Des soins palliatifs à développer
Le CCNE a délibérément choisi de ne pas explorer les situations des fins de vie en néonatologie, des mineurs ou des personnes ne pouvant plus exprimer leur volonté. En revanche, il fait du renforcement des soins palliatifs un impératif : concrètement, il s'agit de soutenir l'expression anticipée de la volonté, de favoriser le caractère interprofessionnel de la collégialité et d'élargir la sédation continue et profonde au-delà des unités spécialisées. En bref, de faire appliquer les lois existantes. « Il n'y aura de prise en charge humaniste de la fin de vie en France que s’il y a un vrai accompagnement des personnes vulnérables, et davantage de mobilité entre les structures », a souligné Alain Claeys, ancien député PS.
La réserve émise par huit membres du CCNE, dont la neurologue Sophie Crozier, considère même que l'application des dispositifs existants, un réel accès universel aux soins palliatifs et une meilleure recherche sur le sujet (notamment à l'étranger) doivent précéder toute discussion sur une éventuelle évolution de la loi. « Développer une aide active à mourir avant laisse craindre un recours à cette aide par défaut d'un accompagnement adapté. Sans oublier les messages que cela enverrait à la société, aux personnes malades, handicapées ou âgées ou aux soignants », résume Annabel Desgrées du Lou, démographe.
Un débat et le risque de la simplification
Le temps est désormais au débat, plus que jamais nécessaire, selon Jean-François Delfraissy, qui compte sur les espaces éthiques régionaux (Erer) pour le faire vivre dans les territoires et informer les citoyens. « Ceux-ci doivent être entendus, à travers une conjonction d'outils ; le sujet ne peut être du seul ressort politique », a-t-il déclaré.

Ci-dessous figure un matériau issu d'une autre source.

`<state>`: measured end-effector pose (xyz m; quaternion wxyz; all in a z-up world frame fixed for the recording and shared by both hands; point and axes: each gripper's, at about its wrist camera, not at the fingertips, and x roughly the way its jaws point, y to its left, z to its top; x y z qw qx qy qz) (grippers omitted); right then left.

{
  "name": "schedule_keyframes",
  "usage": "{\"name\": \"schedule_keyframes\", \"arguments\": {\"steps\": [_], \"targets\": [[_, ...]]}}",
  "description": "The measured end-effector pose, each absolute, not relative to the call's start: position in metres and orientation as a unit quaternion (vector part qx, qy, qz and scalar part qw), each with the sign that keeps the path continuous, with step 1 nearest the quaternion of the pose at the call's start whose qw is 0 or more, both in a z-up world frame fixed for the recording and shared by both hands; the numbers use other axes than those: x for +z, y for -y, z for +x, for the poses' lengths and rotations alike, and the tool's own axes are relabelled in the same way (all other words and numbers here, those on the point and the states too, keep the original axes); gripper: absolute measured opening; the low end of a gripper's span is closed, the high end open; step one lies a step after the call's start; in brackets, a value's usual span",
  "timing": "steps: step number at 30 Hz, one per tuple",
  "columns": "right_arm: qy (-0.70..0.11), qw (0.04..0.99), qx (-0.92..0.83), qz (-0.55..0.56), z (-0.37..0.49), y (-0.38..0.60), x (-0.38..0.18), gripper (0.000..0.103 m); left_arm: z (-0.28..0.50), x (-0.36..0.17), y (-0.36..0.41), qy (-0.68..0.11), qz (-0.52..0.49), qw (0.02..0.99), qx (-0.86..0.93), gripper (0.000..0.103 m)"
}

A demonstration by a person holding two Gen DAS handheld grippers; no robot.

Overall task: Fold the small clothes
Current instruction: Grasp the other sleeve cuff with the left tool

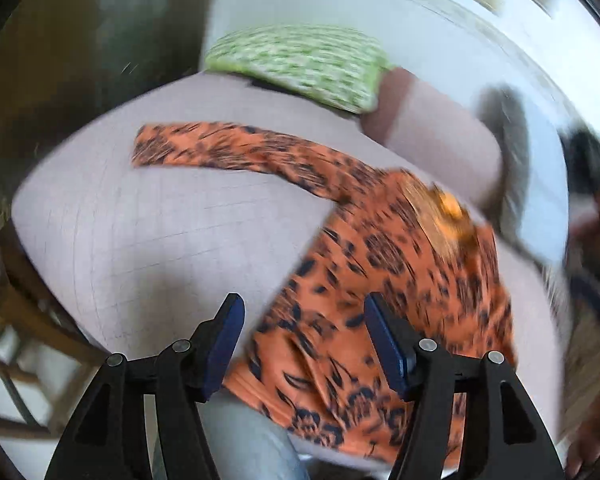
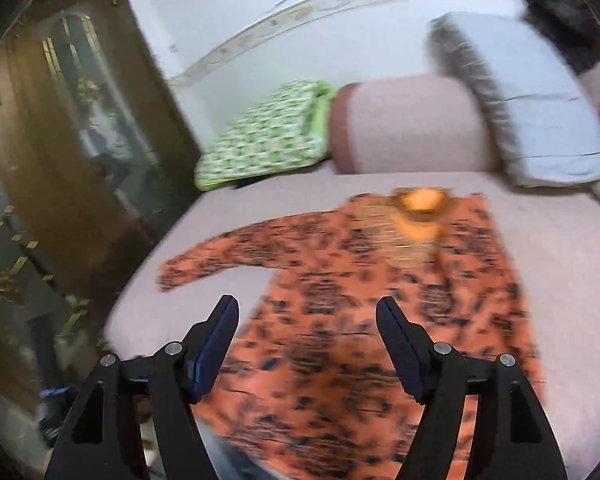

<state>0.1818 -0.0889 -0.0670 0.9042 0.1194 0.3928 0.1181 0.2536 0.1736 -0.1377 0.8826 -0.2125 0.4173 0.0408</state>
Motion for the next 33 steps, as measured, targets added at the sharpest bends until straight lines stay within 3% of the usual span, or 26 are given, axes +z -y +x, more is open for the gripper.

D’ores et déjà, les principaux acteurs ont réagi à la publication de l'avis du CCNE. « Il propose un nouveau paradigme où, dans certaines situations, l’éthique collective pourrait s’effacer devant la demande individuelle. (...) Les conséquences de ce changement seraient majeures sur l'engagement soignant si la loi leur demandait in fine d'être acteurs de la mise en œuvre d’une forme d’euthanasie ou de suicide médicalement assisté », commente la Société française d'accompagnement et de soins palliatifs (Sfap), indiquant lancer sa propre réflexion éthique.
À front renversé, l'association pour le droit de mourir dans la dignité salue une « ouverture qui donne un réel espoir à tous ceux qui, en fin de vie, ne trouvent pas de solution dans les dispositifs de la loi actuelle ».